» Task statement
Whenever a line of the listing contains the string "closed", return that line.

» Dataset entries
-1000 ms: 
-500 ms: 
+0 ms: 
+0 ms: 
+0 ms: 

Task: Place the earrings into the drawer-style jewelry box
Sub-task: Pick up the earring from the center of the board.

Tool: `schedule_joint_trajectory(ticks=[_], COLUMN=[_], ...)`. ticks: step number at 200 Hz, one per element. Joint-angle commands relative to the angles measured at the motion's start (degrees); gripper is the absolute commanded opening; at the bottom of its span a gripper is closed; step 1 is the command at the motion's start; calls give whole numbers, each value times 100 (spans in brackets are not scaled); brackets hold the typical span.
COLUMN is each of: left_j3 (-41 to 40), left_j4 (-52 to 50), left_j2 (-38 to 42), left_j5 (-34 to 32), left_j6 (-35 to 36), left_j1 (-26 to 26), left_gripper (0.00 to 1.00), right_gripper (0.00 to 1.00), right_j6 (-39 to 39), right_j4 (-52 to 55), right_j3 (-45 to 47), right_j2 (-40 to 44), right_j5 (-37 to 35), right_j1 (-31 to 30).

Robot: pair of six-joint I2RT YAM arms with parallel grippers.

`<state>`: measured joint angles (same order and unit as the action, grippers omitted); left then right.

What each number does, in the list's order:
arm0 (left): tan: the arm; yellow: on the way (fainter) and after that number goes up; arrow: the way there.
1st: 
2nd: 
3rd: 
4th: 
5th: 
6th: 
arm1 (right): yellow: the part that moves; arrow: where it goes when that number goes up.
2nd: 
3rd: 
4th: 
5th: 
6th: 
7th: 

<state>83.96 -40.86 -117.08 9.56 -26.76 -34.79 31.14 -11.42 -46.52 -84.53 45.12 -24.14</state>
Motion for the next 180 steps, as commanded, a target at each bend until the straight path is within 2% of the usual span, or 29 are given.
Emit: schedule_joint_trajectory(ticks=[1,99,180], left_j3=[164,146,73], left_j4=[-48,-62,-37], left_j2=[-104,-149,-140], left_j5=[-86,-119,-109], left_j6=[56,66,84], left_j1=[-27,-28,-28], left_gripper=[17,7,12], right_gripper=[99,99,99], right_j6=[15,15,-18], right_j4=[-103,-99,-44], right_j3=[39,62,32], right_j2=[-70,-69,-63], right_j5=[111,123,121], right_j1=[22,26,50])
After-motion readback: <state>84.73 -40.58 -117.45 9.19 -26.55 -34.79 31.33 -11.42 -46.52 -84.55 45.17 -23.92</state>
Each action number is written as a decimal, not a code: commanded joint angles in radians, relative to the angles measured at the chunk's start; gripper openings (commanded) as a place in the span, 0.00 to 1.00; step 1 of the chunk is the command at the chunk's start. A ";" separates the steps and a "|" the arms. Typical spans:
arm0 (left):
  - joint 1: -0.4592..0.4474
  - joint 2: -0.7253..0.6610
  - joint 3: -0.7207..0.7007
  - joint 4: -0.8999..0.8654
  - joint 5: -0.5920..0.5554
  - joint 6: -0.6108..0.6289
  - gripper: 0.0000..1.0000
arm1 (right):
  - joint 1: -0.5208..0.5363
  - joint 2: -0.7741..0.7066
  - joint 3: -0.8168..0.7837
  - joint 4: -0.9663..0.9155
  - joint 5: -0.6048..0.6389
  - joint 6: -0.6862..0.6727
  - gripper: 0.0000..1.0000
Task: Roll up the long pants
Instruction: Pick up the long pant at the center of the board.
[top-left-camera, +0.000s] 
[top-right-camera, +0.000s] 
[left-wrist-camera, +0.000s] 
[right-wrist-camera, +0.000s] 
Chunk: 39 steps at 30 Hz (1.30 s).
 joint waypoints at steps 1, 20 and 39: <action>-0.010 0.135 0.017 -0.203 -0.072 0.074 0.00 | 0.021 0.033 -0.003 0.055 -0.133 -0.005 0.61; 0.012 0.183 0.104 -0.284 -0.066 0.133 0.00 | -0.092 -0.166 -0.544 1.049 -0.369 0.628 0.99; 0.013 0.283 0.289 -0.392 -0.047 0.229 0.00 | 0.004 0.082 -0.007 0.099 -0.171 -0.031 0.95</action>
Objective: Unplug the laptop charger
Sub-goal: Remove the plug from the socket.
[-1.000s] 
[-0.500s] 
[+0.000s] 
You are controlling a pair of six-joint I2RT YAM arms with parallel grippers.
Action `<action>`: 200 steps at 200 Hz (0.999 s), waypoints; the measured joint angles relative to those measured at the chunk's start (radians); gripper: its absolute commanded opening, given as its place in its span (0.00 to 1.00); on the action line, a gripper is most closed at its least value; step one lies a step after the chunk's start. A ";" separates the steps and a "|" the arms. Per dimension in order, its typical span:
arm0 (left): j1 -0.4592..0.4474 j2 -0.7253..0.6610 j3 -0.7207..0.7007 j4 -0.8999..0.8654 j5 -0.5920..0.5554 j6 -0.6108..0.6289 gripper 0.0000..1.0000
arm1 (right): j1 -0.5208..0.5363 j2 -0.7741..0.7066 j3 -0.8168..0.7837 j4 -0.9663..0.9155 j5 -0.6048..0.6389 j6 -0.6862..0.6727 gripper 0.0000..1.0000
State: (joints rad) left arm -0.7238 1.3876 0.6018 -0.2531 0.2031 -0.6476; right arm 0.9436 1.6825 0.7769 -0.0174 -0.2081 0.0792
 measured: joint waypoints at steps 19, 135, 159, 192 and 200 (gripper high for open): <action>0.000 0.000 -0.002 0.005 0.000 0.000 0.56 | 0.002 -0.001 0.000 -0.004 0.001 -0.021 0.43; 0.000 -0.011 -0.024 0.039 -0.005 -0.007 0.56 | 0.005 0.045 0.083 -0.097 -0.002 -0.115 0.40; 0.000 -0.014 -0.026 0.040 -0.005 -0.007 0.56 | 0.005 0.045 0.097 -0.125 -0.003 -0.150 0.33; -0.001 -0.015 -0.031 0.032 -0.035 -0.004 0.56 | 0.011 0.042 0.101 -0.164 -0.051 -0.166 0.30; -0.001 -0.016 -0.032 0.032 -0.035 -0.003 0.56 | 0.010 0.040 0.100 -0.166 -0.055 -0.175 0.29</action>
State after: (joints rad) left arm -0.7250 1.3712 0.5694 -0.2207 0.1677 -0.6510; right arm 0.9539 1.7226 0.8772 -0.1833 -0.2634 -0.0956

» Exercise answer
Tool: `schedule_joint_trajectory(ticks=[_], COLUMN=[_], ...)`. ticks: step number at 200 Hz, one per element. Joint-angle commands relative to the angles measured at the motion's start (degrees); gripper is the absolute commanded opening; at the bottom of its span a gripper is closed; step 1 is the command at the motion's start; calls give whole numbers, each value times 100 (spans in brackets are not scaled); brackets hold the typical span.
Action `<action>`: 200 steps at 200 Hz (0.999 s), waypoints; the measured joint angles relative to those measured at the chunk's start (radians); gripper: its absolute commanded opening, given as its place in its span (0.00 to 1.00); on the action line, a gripper is most closed at its least value; step one lies a step after the chunk's start. A ";" separates the steps and a "|" the arms. Per dimension in order, its typical span:

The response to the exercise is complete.